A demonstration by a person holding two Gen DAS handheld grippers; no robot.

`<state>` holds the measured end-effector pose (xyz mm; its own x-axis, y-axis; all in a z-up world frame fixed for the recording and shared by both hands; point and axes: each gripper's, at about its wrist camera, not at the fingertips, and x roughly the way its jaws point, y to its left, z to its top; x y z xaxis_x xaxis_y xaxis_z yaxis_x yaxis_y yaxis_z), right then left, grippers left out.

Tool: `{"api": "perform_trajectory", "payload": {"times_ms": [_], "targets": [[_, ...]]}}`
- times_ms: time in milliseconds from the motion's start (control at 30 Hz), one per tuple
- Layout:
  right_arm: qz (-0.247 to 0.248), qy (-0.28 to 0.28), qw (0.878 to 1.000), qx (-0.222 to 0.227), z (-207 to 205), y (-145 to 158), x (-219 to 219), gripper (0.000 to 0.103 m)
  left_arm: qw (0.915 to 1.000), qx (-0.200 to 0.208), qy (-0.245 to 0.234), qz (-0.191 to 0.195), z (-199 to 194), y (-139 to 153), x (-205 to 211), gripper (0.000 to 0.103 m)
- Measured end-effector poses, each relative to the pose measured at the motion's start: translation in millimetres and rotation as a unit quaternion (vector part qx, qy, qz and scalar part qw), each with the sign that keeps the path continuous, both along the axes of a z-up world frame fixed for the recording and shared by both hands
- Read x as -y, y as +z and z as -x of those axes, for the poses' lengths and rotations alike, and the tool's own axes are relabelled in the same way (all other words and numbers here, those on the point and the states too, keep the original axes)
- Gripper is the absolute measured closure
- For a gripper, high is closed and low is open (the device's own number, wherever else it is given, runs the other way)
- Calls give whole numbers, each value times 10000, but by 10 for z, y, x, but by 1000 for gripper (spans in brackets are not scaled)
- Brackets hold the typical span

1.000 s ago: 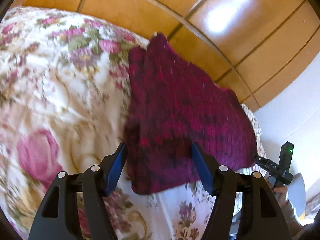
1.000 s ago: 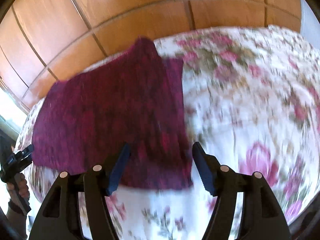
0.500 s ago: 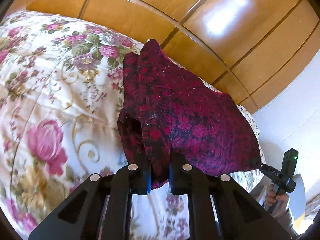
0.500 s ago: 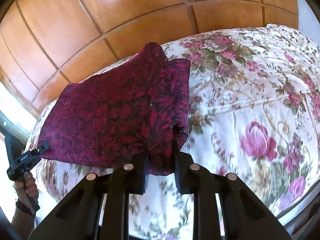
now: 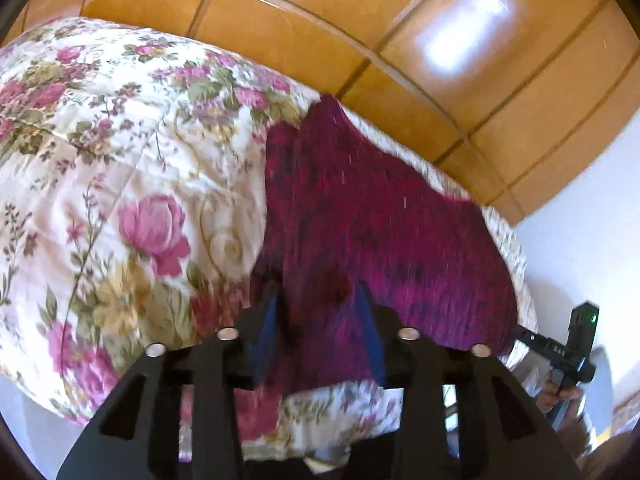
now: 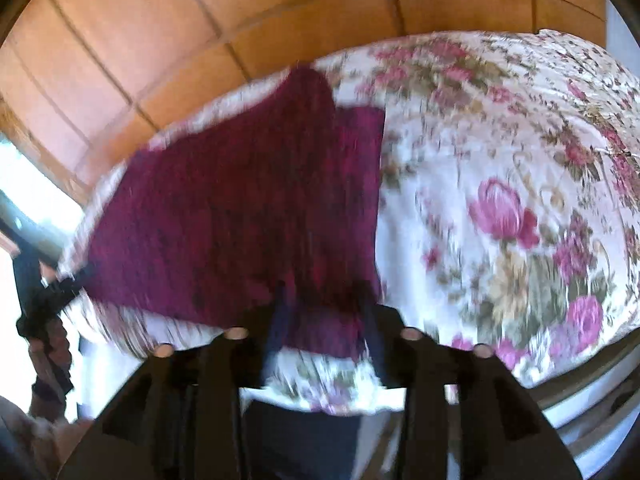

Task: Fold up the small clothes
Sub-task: 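Grasp the folded bundle edge with the left tool while the right tool grasps it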

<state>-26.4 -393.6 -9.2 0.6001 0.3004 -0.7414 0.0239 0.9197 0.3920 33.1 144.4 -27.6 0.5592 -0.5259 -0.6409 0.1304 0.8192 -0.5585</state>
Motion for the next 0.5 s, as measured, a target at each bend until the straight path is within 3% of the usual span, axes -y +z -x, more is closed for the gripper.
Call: {"api": "perform_trajectory", "payload": {"times_ms": [67, 233, 267, 333, 367, 400, 500], "targets": [[-49, -109, 9999, 109, -134, 51, 39, 47, 9998, 56, 79, 167, -131, 46, -33, 63], [-111, -189, 9997, 73, -559, -36, -19, 49, 9997, 209, 87, 88, -396, 148, 71, 63], [-99, -180, 9998, 46, -600, -62, -32, 54, 9997, 197, 100, 63, -455, 138, 104, 63], [10, -83, 10000, 3, -651, -110, -96, 78, 9998, 132, 104, 57, -547, 94, 147, 63], [134, -93, 9999, 26, -644, -107, -122, 83, 9999, 82, 90, 31, -602, 63, 175, 66], [235, -111, 9996, 90, -617, -81, -137, 89, 9999, 62, 109, -61, -632, 40, 199, 79], [355, -284, 9988, 189, -478, -41, -80, 91, 9997, 73, 108, -193, -674, 12, 241, 81]]}}
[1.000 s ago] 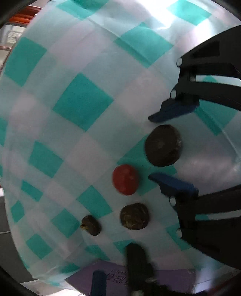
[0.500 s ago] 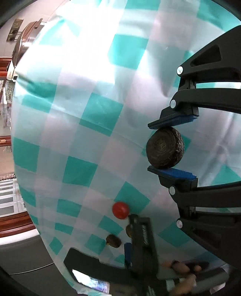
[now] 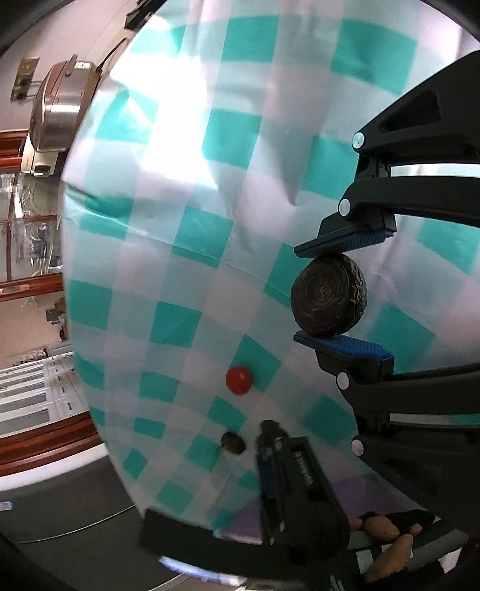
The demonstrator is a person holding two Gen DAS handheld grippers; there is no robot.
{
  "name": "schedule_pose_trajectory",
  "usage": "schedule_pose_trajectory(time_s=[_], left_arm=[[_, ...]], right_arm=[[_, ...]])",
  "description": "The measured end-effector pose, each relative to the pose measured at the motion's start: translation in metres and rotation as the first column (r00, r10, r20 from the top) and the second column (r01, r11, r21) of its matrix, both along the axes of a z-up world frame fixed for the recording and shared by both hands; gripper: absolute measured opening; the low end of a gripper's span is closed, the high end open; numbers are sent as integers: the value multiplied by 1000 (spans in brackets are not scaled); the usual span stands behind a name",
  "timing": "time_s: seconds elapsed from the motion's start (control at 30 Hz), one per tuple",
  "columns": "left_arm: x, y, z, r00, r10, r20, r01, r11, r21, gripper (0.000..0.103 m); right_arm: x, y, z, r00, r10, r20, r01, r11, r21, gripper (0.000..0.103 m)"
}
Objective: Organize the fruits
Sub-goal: 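Grasp a dark dried fruit with the right tool while the left tool grasps another, then carry both dark dried fruits with both tools down into the box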
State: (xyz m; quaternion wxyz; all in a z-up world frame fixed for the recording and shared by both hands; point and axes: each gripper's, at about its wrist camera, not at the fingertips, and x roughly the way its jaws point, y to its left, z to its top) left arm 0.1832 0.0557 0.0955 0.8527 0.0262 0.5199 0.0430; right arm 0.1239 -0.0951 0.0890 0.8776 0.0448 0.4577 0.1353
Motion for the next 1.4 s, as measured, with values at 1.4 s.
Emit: schedule_pose_trajectory(time_s=[1.4], left_arm=[[-245,103,152,916,334,223,-343,939,3,42]], right_arm=[[-195,91,165,874,425,237,-418,905,-82,40]])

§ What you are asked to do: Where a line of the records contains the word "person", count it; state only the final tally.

§ Result of the task: 2